INFORMATION SHOWN:
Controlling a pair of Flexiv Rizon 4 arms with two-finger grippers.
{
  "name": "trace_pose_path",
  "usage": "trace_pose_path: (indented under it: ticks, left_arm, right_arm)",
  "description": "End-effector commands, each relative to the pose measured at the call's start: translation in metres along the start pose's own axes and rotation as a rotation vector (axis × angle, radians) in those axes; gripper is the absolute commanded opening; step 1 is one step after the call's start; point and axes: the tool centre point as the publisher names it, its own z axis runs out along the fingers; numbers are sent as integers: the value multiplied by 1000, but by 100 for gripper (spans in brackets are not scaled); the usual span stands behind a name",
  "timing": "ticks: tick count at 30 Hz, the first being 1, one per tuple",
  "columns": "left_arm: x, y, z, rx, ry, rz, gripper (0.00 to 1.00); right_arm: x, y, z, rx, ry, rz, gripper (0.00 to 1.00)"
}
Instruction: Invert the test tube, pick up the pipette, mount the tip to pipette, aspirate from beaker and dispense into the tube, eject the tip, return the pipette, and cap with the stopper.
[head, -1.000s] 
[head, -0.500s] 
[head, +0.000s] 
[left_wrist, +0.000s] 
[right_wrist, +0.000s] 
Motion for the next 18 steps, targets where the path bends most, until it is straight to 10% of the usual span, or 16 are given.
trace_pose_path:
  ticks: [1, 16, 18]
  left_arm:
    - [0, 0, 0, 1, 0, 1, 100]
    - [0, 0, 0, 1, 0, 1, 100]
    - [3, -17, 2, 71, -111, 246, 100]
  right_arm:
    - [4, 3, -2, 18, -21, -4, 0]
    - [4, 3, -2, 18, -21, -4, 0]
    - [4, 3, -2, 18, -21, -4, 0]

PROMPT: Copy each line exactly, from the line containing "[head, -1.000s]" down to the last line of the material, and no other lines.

ANSWER BELOW:
[head, -1.000s] 
[head, -0.500s] 
[head, +0.000s] 
[left_wrist, +0.000s] 
[right_wrist, +0.000s] 
Motion for the next 18 steps, targets where the path bends most, until it is straight to 10% of the usual span, or 16 are given.
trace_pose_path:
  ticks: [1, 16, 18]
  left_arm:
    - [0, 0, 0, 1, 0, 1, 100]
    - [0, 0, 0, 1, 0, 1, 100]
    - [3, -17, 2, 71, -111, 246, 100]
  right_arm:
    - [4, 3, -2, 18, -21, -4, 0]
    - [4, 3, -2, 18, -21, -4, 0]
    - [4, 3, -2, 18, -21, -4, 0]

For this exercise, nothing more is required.